__YOUR TASK__
Report every line in the records below that holds the word "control".

__EXTRACTED DATA__
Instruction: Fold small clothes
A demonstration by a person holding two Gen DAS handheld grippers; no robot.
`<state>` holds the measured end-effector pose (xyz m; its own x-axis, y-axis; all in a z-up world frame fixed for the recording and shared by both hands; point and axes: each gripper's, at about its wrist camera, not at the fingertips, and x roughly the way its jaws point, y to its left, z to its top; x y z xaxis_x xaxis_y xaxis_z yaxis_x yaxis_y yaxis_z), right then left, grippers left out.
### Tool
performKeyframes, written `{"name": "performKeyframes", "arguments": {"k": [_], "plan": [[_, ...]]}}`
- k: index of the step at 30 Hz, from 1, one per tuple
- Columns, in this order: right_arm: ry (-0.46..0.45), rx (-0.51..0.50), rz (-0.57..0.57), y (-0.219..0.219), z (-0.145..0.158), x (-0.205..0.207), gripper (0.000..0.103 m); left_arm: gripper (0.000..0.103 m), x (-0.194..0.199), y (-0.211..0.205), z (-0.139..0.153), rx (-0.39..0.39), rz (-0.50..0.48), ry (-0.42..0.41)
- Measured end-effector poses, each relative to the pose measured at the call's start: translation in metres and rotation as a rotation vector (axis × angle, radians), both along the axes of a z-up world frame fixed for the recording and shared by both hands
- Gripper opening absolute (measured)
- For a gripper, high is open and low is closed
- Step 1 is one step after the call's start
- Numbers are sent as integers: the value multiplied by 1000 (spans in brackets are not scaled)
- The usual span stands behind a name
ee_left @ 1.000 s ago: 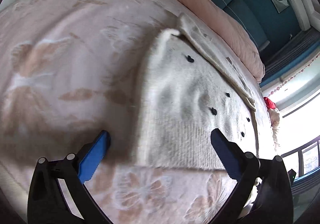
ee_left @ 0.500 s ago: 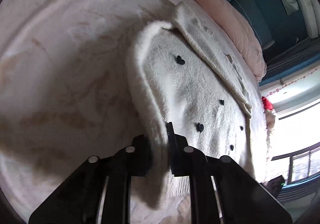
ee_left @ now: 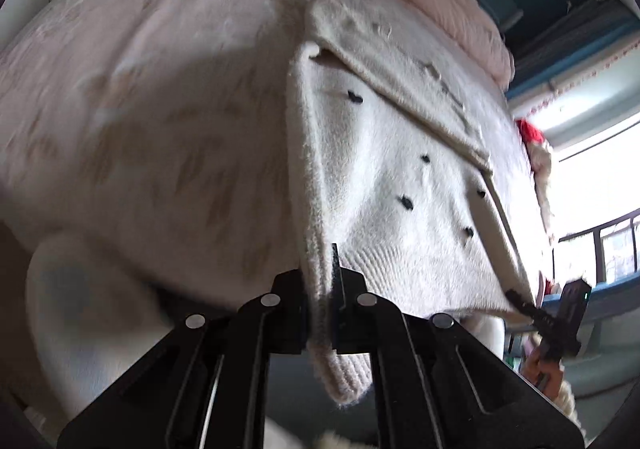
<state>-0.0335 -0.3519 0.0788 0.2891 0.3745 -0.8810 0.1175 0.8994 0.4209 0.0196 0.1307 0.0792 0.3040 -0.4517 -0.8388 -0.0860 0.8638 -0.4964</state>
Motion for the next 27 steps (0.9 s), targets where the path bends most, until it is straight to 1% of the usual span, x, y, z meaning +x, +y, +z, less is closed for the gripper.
{"name": "performKeyframes", "arguments": {"k": [1,3,4,6,7,8,10,11,12,13,14,15,16,17,18,19,20,21,22,23,24,25,26,27], "plan": [[24,-6,35,3,1,-17,9,6,-17,1,4,5,-18,15],[63,37,83,7,7,-54,9,6,-61,1,16,19,-64,23],[80,60,103,8,10,-71,9,6,-74,1,21,31,-75,26],[83,99,138,11,22,-101,10,6,-107,1,33,20,-86,23],[81,115,148,12,28,-109,10,6,-120,0,40,14,-81,24],[69,126,159,13,34,-114,10,6,-125,0,45,4,-74,21],[3,115,174,11,55,-103,10,6,-124,-1,60,-5,-60,-8],[-43,115,160,7,65,-89,10,6,-112,-2,71,-14,-51,-45],[-104,138,129,-1,76,-67,10,6,-93,-3,81,-26,-41,-88],[-144,145,100,-7,82,-47,10,6,-76,-6,88,-34,-39,-123],[-185,150,66,-14,85,-25,10,6,-44,-11,96,-26,-38,-179],[-230,167,18,-24,85,3,10,6,-24,-15,98,-18,-32,-207],[-259,181,-30,-32,82,26,11,6,2,-18,99,-11,-20,-230],[-275,214,-97,-43,72,54,12,7,33,-21,95,3,11,-244],[-280,257,-153,-49,58,76,14,7,67,-27,86,13,31,-250],[-279,285,-216,-57,41,99,17,8,94,-31,77,47,60,-262],[-264,304,-280,-64,21,120,19,11,119,-35,66,83,96,-267],[-247,301,-322,-66,5,130,21,12,142,-40,52,106,87,-253],[-228,290,-365,-70,-8,140,25,12,161,-44,37,118,86,-227],[-201,295,-416,-73,-21,149,25,13,178,-46,15,124,98,-173],[-191,301,-447,-75,-28,150,25,13,185,-44,-3,121,108,-133],[-197,312,-476,-79,-28,148,27,13,185,-42,-15,117,126,-107],[-233,348,-504,-85,-25,145,29,13,185,-36,-19,112,154,-100],[-264,366,-528,-89,-19,139,41,22,182,-30,-18,96,171,-117]]}}
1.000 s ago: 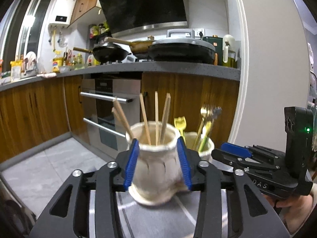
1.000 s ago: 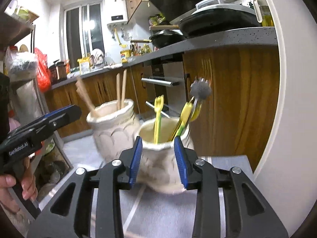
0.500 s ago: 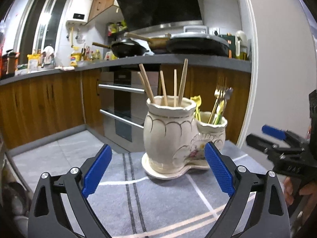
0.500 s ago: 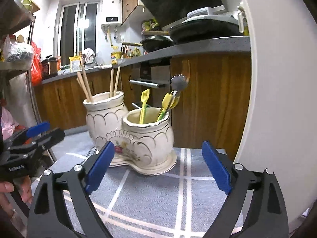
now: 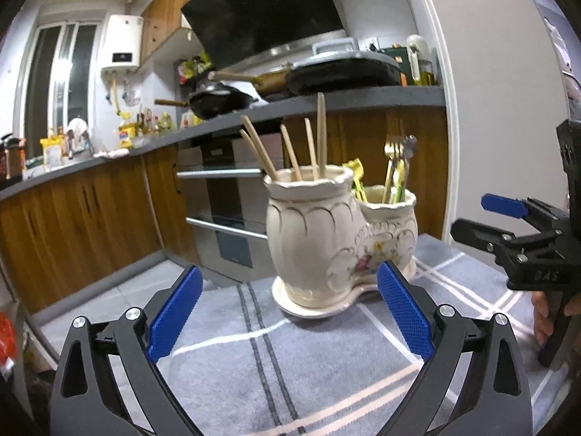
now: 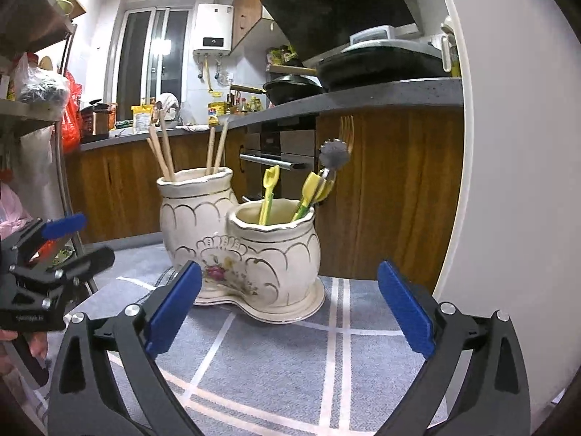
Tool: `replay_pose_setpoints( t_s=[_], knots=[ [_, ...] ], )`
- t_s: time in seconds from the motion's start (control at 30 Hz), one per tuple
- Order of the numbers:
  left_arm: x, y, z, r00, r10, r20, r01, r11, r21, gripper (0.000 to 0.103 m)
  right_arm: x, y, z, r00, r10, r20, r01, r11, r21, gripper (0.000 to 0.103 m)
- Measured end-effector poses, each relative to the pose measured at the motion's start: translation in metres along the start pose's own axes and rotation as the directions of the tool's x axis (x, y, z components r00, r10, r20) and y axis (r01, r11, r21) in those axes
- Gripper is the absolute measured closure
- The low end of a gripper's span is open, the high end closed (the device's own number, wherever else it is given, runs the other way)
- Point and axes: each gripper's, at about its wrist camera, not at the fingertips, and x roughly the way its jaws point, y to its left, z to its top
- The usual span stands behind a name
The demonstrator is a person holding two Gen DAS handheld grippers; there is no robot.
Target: Organize utensils
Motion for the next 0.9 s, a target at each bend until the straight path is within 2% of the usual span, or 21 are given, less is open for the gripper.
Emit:
replay_pose_setpoints(
  t_s=[0.27,0.9],
  knots=[
    [0.0024,0.0056,-0.0018,1.0,-0.015,-0.001,0.015,0.999,-0.041,0.006,-0.0008,0.002,0.0001,1.0,-0.01,0.005,0.01,1.0,-0.005,0.007],
    [0.0008,0.0081,-0.0025,1.0,-0.008,-0.004,0.008,0.998,-0.058,0.005,-0.0011,0.0007,0.0006,1.0,-0.021,0.005,0.021,1.0,-0.002,0.007]
  ],
)
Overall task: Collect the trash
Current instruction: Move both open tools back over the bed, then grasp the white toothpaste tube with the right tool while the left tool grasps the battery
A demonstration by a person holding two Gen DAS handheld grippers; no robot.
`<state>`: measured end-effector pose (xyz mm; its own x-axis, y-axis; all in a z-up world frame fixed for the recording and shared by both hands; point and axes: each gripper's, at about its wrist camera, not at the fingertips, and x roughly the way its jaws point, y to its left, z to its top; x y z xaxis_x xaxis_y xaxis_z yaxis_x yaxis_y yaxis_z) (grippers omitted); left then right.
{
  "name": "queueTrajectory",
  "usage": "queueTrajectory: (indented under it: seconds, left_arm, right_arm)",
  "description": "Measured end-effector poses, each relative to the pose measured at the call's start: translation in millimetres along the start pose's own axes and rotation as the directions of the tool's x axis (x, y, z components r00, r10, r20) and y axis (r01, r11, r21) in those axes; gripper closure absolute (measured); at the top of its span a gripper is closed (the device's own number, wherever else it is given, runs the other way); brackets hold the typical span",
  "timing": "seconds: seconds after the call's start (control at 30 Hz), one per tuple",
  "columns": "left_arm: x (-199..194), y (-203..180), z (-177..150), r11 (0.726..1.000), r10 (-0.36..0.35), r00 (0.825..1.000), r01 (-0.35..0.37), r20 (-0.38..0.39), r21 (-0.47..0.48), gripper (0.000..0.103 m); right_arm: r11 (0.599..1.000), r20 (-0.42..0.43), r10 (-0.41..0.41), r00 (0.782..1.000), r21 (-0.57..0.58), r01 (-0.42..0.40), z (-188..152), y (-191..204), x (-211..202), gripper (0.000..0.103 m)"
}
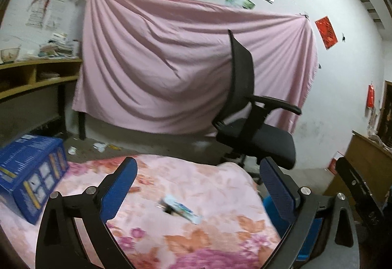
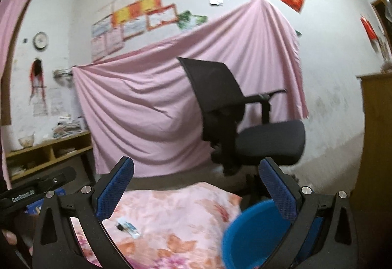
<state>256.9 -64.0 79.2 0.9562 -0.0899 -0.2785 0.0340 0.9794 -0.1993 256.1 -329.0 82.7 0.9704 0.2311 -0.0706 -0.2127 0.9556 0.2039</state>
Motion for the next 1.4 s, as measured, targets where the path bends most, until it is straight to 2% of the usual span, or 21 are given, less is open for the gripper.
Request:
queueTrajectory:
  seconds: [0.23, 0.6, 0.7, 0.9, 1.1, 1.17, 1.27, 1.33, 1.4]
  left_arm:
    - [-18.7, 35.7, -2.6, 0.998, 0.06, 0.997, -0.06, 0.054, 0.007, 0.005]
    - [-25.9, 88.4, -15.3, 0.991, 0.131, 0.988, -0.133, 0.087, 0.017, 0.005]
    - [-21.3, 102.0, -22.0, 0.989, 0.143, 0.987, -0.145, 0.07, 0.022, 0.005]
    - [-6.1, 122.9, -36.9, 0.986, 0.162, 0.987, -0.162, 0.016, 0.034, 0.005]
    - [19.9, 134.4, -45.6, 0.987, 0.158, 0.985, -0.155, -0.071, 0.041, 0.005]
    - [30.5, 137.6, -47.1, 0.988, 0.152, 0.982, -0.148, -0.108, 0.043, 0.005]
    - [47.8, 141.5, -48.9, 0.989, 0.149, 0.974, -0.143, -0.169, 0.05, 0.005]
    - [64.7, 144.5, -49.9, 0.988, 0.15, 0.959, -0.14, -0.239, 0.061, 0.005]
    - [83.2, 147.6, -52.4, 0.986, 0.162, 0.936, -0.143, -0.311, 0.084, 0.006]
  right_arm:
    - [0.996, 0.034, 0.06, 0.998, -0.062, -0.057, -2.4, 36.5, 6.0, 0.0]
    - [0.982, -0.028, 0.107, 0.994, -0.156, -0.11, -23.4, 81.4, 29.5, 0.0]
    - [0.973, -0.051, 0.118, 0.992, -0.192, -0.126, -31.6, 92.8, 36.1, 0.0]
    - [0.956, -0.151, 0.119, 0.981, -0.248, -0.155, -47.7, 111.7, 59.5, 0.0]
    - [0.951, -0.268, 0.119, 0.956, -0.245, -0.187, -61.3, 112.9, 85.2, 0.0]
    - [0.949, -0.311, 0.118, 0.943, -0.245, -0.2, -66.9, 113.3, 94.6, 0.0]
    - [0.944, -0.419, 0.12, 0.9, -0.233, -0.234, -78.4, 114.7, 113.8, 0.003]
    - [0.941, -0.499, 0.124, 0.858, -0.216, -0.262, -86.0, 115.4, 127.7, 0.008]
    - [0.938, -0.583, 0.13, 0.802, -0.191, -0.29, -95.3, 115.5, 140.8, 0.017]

__RESULT OF THE TASK__
- t_s: time in seconds from the motion's start (control at 30 Hz), one per tuple
  "timing": "seconds: seconds after the call's start (control at 30 Hz), one per tuple",

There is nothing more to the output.